__Problem description__. Show all lines below holding the string "makeup".
Task material section start
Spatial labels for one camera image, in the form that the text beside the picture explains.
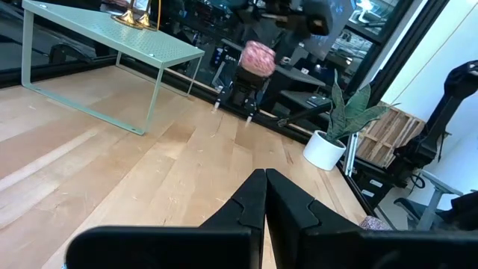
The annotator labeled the short gold candlestick holder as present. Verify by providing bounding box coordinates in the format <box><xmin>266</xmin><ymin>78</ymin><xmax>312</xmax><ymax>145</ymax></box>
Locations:
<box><xmin>111</xmin><ymin>0</ymin><xmax>144</xmax><ymax>29</ymax></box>

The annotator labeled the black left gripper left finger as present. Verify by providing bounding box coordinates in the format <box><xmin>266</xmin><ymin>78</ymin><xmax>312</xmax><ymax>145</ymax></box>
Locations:
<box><xmin>65</xmin><ymin>168</ymin><xmax>267</xmax><ymax>269</ymax></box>

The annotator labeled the grey office chair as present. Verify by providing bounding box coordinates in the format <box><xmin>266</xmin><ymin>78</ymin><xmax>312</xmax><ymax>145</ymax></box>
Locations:
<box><xmin>394</xmin><ymin>170</ymin><xmax>465</xmax><ymax>232</ymax></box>

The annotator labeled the silver aluminium post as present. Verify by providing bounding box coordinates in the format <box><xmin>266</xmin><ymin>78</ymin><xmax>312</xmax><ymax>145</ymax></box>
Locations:
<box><xmin>342</xmin><ymin>132</ymin><xmax>360</xmax><ymax>177</ymax></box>

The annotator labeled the green perforated metal shelf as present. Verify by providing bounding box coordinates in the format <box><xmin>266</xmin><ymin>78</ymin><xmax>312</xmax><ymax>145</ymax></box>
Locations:
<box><xmin>21</xmin><ymin>0</ymin><xmax>205</xmax><ymax>136</ymax></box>

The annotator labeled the medium gold candlestick holder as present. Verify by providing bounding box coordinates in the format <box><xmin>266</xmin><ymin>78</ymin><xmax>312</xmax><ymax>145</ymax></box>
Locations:
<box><xmin>136</xmin><ymin>0</ymin><xmax>158</xmax><ymax>32</ymax></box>

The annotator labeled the wooden pallet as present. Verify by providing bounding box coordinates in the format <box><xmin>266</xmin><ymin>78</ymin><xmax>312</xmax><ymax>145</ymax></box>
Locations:
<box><xmin>356</xmin><ymin>106</ymin><xmax>427</xmax><ymax>168</ymax></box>

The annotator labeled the white plant pot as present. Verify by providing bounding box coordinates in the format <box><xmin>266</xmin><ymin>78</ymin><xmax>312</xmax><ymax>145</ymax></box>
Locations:
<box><xmin>302</xmin><ymin>129</ymin><xmax>347</xmax><ymax>172</ymax></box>

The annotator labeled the green snake plant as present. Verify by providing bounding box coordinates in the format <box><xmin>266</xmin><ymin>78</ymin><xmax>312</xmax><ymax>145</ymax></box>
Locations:
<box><xmin>323</xmin><ymin>69</ymin><xmax>400</xmax><ymax>145</ymax></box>

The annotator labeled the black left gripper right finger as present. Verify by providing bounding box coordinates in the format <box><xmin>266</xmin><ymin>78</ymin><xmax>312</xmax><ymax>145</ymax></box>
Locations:
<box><xmin>265</xmin><ymin>168</ymin><xmax>478</xmax><ymax>269</ymax></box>

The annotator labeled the black desk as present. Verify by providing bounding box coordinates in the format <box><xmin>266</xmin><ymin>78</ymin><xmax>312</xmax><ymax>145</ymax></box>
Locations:
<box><xmin>261</xmin><ymin>65</ymin><xmax>326</xmax><ymax>113</ymax></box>

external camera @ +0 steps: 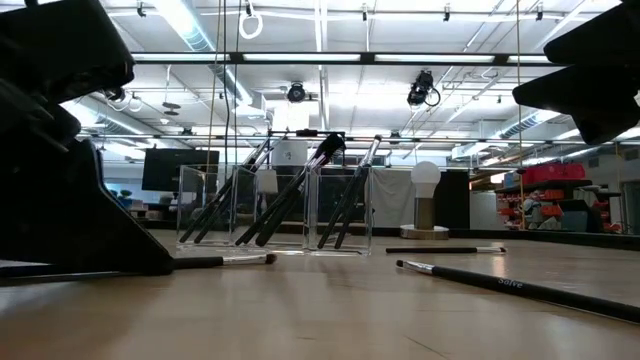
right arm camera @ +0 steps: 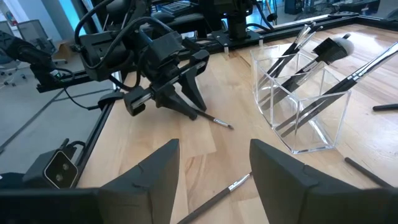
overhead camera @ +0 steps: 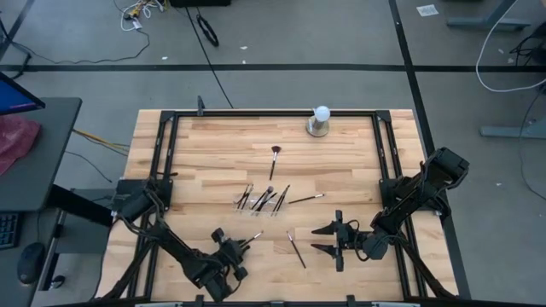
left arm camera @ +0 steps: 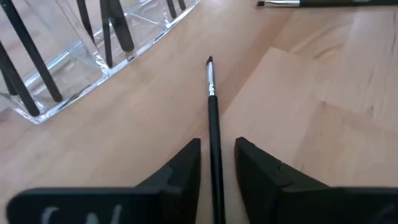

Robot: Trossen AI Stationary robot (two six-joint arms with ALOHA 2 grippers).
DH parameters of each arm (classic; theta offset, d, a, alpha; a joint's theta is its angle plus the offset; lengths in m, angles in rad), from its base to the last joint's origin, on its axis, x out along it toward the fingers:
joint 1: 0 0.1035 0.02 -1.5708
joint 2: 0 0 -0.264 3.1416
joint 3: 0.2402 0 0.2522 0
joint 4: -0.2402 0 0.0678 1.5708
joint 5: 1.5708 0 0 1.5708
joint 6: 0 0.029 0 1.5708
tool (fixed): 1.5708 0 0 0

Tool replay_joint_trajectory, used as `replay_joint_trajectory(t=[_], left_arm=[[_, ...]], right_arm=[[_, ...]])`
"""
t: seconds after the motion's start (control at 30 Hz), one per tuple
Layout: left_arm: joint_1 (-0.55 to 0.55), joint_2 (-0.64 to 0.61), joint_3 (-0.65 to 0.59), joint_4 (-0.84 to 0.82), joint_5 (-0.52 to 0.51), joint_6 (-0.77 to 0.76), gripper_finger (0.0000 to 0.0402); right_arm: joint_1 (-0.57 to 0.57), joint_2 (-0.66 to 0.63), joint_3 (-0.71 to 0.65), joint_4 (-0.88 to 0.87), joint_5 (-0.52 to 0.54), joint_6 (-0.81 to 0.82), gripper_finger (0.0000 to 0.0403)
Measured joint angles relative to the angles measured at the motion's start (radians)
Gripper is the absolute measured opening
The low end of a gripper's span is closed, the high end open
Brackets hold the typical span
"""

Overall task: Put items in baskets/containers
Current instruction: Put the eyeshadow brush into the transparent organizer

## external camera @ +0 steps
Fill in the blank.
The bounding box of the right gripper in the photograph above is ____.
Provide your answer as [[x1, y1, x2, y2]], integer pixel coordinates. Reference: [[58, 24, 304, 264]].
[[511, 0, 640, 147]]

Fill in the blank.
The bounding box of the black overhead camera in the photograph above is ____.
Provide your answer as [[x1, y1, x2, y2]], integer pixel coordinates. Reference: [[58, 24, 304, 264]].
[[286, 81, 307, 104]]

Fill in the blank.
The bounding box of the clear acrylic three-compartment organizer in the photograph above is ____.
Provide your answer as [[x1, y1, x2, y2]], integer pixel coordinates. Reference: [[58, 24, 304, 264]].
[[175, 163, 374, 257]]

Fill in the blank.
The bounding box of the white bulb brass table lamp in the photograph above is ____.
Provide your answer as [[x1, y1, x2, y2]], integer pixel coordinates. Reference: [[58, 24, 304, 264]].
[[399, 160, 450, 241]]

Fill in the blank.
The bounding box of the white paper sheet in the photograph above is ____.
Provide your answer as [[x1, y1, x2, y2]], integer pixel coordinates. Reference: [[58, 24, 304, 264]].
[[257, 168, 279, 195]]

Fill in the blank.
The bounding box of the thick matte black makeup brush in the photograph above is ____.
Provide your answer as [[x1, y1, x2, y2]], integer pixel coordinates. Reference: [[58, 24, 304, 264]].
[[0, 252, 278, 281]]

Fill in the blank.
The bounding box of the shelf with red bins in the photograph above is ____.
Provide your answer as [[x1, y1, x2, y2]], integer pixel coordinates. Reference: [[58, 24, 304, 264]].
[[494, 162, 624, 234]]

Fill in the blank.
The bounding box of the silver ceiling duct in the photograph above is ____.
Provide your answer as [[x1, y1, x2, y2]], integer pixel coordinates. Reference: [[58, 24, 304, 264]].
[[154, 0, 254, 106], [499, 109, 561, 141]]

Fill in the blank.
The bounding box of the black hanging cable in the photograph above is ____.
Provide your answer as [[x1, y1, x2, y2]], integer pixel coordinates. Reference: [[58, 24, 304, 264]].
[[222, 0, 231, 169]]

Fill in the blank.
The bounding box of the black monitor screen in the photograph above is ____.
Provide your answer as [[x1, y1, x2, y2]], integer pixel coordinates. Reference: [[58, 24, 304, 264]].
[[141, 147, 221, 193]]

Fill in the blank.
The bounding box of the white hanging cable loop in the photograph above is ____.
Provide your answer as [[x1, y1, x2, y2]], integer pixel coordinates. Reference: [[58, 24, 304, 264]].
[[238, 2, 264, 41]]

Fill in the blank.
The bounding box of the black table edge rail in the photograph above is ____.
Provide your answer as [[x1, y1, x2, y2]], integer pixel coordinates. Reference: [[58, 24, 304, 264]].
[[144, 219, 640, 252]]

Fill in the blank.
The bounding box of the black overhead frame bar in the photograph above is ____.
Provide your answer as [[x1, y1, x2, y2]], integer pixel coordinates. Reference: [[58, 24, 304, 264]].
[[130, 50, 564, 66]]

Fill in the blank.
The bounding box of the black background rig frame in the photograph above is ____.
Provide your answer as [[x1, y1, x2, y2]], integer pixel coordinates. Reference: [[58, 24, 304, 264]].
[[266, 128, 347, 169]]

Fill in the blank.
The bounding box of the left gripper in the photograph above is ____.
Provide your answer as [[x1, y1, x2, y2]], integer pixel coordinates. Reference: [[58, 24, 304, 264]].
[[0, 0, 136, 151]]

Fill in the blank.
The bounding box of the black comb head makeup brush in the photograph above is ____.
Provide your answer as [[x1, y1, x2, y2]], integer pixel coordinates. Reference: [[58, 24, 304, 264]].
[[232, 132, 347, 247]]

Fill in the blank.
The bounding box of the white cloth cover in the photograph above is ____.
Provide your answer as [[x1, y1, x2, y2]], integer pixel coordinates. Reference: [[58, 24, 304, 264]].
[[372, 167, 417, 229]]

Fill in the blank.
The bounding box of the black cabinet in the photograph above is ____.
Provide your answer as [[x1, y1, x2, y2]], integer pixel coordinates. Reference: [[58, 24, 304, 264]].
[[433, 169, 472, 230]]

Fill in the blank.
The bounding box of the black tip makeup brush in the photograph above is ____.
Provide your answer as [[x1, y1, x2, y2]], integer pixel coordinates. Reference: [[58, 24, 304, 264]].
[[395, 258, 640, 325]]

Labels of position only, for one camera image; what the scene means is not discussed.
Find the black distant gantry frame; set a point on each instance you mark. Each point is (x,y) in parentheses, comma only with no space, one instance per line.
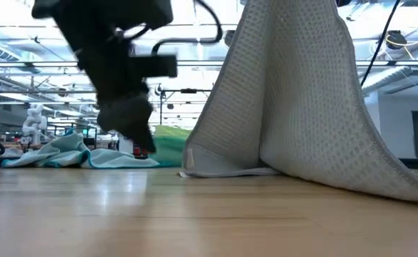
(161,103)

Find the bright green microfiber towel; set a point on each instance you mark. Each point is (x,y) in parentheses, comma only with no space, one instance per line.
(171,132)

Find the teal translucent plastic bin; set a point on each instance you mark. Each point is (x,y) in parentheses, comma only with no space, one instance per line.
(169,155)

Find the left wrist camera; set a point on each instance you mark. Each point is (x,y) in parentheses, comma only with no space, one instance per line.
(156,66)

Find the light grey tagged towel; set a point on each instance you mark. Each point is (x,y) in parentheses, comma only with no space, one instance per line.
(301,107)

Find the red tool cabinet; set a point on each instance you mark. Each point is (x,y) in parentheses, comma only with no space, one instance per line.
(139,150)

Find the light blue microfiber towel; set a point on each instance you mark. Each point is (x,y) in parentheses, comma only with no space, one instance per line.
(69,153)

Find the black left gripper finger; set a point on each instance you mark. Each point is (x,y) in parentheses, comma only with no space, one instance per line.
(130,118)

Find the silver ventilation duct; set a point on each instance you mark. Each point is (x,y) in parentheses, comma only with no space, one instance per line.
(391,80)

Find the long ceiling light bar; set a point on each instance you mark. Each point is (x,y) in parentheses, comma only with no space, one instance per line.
Task material section end
__Written response__.
The bounding box of the thick matte black makeup brush in the photograph above is ____.
The bounding box of the black comb head makeup brush in the photograph above is ____.
The bounding box of the black tip makeup brush in the photograph above is ____.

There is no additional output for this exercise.